ECLI:NL:CBB:2019:431
College van Beroep voor het bedrijfsleven
- Eerste aanleg - enkelvoudig
- Rechtspraak.nl
Beoordeling van het fosfaatrechtenstelsel en de gevolgen voor de appellante in het bestuursrecht
In deze zaak heeft het College van Beroep voor het bedrijfsleven op 17 september 2019 uitspraak gedaan in het geschil tussen Maatschap [naam 1] en [naam 2], appellante, en de minister van Landbouw, Natuur en Voedselkwaliteit, verweerder, onder zaaknummer 18/1813. De zaak betreft de vaststelling van het fosfaatrecht van appellante op basis van de Meststoffenwet (Msw).

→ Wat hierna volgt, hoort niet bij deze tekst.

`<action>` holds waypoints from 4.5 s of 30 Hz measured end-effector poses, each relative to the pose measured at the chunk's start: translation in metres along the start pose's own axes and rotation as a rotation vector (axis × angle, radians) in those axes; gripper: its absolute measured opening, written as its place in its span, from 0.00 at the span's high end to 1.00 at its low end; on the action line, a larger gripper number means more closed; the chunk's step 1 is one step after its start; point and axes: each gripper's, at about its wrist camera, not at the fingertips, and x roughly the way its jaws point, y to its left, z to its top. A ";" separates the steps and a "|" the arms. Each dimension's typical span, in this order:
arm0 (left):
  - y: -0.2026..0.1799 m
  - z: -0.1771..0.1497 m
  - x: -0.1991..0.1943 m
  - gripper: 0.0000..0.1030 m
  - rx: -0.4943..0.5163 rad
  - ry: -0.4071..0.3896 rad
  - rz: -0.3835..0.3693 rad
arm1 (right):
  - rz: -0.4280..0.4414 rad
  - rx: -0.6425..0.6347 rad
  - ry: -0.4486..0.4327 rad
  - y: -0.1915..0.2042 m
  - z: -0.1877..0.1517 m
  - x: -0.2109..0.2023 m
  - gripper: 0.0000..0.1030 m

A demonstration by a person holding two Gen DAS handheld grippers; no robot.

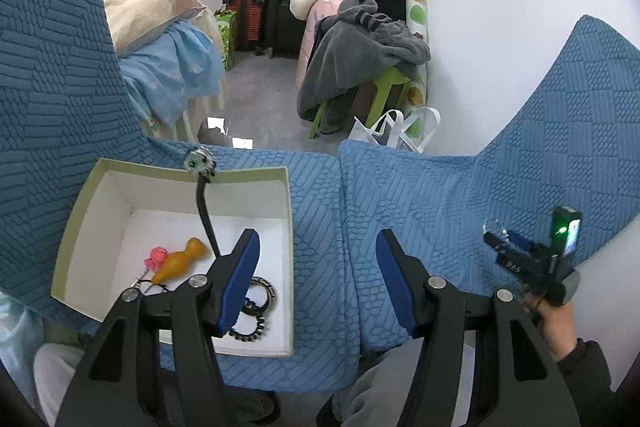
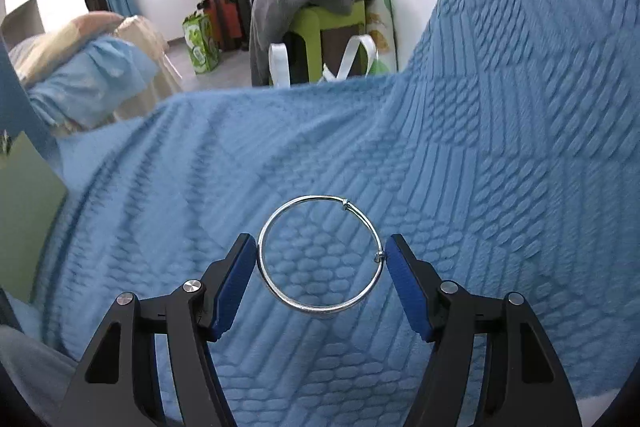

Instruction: Organize jewelry

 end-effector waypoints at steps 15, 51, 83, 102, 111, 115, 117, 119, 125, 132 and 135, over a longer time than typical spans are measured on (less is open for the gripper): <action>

Appellante heeft in beroep gesteld dat het fosfaatrechtenstelsel een individuele en buitensporige last op haar legt, maar het College oordeelt dat appellante niet aannemelijk heeft gemaakt dat dit het geval is.
Het primaire besluit van 10 januari 2018 stelde het fosfaatrecht van appellante vast op 351 kilogram, wat door verweerder in het bestreden besluit van 23 juli 2018 werd gehandhaafd. Appellante heeft tegen dit besluit beroep ingesteld, waarbij zij aanvoert dat de peildatum voor de vaststelling van het fosfaatrecht haar onevenredig benadeelt. Het College heeft vastgesteld dat appellante op de peildatum 16 stuks jongvee jonger dan 1 jaar en 9 stuks jongvee van 1 jaar en ouder had, en dat zij kort voor de peildatum 22 dieren heeft afgevoerd.
Het College concludeert dat de keuze van appellante om haar bedrijfsvoering zo in te richten dat zij eerst dieren afvoert voordat zij nieuwe dieren aankoopt, geen buitengewone omstandigheid is die leidt tot een aanspraak op verhoging van het fosfaatrecht. De wet biedt geen ruimte voor het hanteren van meerdere peildata, en appellante heeft niet met bewijsstukken aangetoond dat de financiële last van het fosfaatrechtenstelsel haar bedrijfsvoering in gevaar brengt. Het beroep van appellante wordt dan ook ongegrond verklaard, zonder dat er aanleiding is voor een proceskostenveroordeling.